===== Provided data =====
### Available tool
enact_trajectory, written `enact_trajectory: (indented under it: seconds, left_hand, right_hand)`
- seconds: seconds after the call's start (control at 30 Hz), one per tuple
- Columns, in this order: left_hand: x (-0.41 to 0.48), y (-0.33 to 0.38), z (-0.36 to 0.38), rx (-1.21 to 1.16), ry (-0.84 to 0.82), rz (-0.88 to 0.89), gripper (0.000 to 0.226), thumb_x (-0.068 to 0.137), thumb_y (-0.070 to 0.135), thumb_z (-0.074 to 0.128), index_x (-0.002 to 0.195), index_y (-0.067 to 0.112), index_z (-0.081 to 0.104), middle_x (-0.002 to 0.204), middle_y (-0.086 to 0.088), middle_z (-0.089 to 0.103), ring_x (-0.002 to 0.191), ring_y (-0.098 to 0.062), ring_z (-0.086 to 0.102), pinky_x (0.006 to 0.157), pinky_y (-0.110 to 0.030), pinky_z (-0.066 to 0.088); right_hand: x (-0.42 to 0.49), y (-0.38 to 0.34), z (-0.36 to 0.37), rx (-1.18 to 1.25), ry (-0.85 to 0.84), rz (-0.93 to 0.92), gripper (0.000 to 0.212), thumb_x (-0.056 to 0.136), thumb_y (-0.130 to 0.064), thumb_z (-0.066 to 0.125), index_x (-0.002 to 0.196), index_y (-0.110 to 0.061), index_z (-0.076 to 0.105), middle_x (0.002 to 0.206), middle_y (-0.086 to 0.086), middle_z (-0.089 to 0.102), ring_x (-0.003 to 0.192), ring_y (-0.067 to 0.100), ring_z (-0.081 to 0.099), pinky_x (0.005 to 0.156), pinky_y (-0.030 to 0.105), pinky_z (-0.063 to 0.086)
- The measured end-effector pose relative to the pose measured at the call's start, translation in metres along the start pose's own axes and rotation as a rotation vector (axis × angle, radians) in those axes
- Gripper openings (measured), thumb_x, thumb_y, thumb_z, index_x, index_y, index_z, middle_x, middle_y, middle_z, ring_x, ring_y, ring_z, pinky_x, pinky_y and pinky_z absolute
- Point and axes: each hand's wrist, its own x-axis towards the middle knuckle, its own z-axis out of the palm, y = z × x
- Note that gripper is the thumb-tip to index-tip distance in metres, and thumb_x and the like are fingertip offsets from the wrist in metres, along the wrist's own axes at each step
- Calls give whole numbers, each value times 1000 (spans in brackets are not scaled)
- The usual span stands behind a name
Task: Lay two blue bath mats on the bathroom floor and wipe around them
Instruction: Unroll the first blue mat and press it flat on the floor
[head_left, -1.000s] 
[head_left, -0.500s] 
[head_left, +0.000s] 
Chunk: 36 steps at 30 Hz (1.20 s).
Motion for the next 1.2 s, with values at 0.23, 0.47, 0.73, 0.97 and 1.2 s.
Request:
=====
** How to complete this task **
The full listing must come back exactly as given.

** Answer to this problem **
### Available tool
enact_trajectory, written `enact_trajectory: (indented under it: seconds, left_hand, right_hand)`
- seconds: seconds after the call's start (control at 30 Hz), one per tuple
- Columns, in this order: left_hand: x (-0.41 to 0.48), y (-0.33 to 0.38), z (-0.36 to 0.38), rx (-1.21 to 1.16), ry (-0.84 to 0.82), rz (-0.88 to 0.89), gripper (0.000 to 0.226), thumb_x (-0.068 to 0.137), thumb_y (-0.070 to 0.135), thumb_z (-0.074 to 0.128), index_x (-0.002 to 0.195), index_y (-0.067 to 0.112), index_z (-0.081 to 0.104), middle_x (-0.002 to 0.204), middle_y (-0.086 to 0.088), middle_z (-0.089 to 0.103), ring_x (-0.002 to 0.191), ring_y (-0.098 to 0.062), ring_z (-0.086 to 0.102), pinky_x (0.006 to 0.157), pinky_y (-0.110 to 0.030), pinky_z (-0.066 to 0.088); right_hand: x (-0.42 to 0.49), y (-0.38 to 0.34), z (-0.36 to 0.37), rx (-1.18 to 1.25), ry (-0.85 to 0.84), rz (-0.93 to 0.92), gripper (0.000 to 0.212), thumb_x (-0.056 to 0.136), thumb_y (-0.130 to 0.064), thumb_z (-0.066 to 0.125), index_x (-0.002 to 0.196), index_y (-0.110 to 0.061), index_z (-0.076 to 0.105), middle_x (0.002 to 0.206), middle_y (-0.086 to 0.086), middle_z (-0.089 to 0.102), ring_x (-0.003 to 0.192), ring_y (-0.067 to 0.100), ring_z (-0.081 to 0.099), pinky_x (0.005 to 0.156), pinky_y (-0.030 to 0.105), pinky_z (-0.063 to 0.086)
- The measured end-effector pose relative to the pose measured at the call's start, translation in metres along the start pose's own axes and rotation as a rotation vector (axis × angle, radians) in those axes
- Gripper openings (measured), thumb_x, thumb_y, thumb_z, index_x, index_y, index_z, middle_x, middle_y, middle_z, ring_x, ring_y, ring_z, pinky_x, pinky_y and pinky_z absolute
- Point and axes: each hand's wrist, its own x-axis towards the middle knuckle, its own z-axis out of the palm, y = z × x
- Note that gripper is the thumb-tip to index-tip distance in metres, and thumb_x and the like are fingertip offsets from the wrist in metres, along the wrist's own axes at each step
- Calls give whole numbers, each value times 1000 (spans in brackets are not scaled)
- The usual span stands behind a name
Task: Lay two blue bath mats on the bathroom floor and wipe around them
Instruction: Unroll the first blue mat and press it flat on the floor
[head_left, -1.000s] 
[head_left, -0.500s] 
[head_left, +0.000s] 
Chunk: 36 steps at 30 Hz (1.20 s).
Motion for the next 1.2 s, with values at 0.23, 0.47, 0.73, 0.97 and 1.2 s.
Request:

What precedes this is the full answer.